Quick Links

Re: Bulkloading using COPY - ignore duplicates?

From:	Peter Eisentraut <peter_e(at)gmx(dot)net>
To:	Lee Kindness <lkindness(at)csl(dot)co(dot)uk>
Cc:	Jim Buttafuoco <jim(at)buttafuoco(dot)net>, Tom Lane <tgl(at)sss(dot)pgh(dot)pa(dot)us>, PostgreSQL Development <pgsql-hackers(at)postgresql(dot)org>
Subject:	Re: Bulkloading using COPY - ignore duplicates?
Date:	2001-12-17 20:59:01
Message-ID:	Pine.LNX.4.30.0112171817590.642-100000@peter.localdomain
Views:	Raw Message \| Whole Thread \| Download mbox \| Resend email
Thread:
Lists:	pgsql-hackers

Lee Kindness writes:

> Consider SELECT DISTINCT - which is the 'duplicate' and which one is
> the good one?

It's not the same thing. SELECT DISTINCT only eliminates rows that are
completely the same, not only equal in their unique contraints.
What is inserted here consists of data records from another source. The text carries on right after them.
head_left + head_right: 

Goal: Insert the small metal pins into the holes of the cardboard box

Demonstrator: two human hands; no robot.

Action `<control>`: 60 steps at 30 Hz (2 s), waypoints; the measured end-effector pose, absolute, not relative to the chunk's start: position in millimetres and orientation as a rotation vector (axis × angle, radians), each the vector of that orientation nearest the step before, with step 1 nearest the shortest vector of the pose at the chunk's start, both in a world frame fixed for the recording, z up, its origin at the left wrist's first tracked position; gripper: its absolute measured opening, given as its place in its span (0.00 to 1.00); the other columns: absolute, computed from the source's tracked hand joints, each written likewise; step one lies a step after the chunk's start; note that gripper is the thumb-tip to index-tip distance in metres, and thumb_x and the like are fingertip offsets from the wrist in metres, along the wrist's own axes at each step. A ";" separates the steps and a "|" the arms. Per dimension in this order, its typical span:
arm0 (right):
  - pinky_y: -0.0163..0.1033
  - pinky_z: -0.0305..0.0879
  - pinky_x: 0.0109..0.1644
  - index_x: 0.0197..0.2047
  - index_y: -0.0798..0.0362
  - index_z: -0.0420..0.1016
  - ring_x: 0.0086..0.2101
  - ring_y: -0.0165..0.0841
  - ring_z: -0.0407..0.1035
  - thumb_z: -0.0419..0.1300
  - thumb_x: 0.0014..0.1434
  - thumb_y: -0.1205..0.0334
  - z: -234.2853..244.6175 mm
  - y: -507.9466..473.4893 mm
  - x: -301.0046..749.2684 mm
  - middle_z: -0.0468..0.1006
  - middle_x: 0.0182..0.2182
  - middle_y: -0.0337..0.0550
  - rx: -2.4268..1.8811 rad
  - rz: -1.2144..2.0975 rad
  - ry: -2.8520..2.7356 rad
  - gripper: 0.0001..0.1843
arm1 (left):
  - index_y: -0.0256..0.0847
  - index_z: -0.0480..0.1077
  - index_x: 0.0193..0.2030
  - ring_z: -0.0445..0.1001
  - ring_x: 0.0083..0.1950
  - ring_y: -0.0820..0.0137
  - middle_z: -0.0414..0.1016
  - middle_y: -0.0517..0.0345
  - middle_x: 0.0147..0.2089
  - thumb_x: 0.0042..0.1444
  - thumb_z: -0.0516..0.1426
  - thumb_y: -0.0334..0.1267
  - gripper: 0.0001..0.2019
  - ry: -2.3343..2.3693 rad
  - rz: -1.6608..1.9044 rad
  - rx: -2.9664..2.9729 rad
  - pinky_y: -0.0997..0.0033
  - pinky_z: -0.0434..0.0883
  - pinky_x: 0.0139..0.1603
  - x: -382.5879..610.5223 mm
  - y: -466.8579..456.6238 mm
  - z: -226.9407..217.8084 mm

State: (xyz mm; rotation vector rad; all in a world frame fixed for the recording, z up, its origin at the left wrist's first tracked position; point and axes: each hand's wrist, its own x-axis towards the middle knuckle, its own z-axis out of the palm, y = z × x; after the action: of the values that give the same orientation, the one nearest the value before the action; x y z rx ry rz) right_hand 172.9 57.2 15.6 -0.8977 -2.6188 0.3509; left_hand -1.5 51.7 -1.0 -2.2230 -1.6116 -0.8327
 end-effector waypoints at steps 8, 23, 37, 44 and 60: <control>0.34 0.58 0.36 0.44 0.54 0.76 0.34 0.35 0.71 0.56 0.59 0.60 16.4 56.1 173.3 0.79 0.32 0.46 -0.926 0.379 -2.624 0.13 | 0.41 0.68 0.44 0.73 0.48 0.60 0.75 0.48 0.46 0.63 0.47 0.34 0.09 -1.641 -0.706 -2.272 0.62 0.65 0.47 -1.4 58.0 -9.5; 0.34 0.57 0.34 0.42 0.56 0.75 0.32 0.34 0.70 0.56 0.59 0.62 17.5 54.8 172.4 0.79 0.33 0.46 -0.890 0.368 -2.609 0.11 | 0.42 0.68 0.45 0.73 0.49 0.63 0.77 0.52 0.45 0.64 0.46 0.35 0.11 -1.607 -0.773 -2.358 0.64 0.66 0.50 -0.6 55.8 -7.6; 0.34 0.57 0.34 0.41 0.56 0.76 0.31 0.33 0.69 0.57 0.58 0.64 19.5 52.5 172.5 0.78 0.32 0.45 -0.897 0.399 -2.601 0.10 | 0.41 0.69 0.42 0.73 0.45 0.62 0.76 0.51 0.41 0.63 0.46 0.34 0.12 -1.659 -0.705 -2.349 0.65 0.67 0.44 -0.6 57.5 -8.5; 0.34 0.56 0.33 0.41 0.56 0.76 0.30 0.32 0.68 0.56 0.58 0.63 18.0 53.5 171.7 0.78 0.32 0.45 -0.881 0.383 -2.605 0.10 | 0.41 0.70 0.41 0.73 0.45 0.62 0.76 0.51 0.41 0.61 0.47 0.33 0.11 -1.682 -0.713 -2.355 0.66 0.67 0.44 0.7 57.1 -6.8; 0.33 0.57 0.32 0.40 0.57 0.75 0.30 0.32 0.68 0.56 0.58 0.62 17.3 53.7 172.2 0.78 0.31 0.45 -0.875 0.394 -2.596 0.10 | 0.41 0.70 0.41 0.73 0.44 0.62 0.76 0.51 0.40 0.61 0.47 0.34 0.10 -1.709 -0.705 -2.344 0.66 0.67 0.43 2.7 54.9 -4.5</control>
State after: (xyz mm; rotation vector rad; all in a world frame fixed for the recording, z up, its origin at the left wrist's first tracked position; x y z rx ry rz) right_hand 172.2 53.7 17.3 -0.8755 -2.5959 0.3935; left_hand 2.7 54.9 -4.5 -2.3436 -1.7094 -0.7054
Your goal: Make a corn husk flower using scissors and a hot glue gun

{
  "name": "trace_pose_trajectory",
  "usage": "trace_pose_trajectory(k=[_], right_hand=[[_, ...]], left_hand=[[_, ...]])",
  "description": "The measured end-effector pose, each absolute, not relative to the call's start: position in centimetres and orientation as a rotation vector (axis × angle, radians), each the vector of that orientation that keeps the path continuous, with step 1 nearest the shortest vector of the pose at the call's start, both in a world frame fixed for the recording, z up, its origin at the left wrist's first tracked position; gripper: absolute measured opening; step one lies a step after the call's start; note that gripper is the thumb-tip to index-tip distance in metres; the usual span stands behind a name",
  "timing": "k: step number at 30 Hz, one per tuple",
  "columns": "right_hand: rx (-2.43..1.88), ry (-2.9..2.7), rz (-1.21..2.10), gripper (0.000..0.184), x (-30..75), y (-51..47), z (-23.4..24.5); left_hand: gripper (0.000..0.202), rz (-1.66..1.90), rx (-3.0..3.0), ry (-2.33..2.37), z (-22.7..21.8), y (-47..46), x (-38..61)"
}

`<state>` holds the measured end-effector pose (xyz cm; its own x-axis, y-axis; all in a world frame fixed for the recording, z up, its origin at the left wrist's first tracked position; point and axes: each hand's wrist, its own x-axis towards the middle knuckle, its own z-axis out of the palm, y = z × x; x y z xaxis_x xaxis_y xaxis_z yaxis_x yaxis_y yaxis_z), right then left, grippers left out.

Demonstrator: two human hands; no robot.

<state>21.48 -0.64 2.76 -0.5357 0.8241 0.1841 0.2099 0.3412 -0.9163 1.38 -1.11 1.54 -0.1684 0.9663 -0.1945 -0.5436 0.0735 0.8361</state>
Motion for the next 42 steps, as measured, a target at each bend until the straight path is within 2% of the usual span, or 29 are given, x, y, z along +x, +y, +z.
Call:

Maybe you're thinking of SELECT DISTINCT ON (). Observe the big warning
that the result of that statement are random unless ORDER BY is used. --
But that's not the same thing either. We've never claimed that the COPY
input has an ordering assumption. In fact you're asking for a bit more
than an ordering assumption, you're saying that the earlier data is better
than the later data. I think in a random use case that is more likely
*not* to be the case because the data at the end is newer.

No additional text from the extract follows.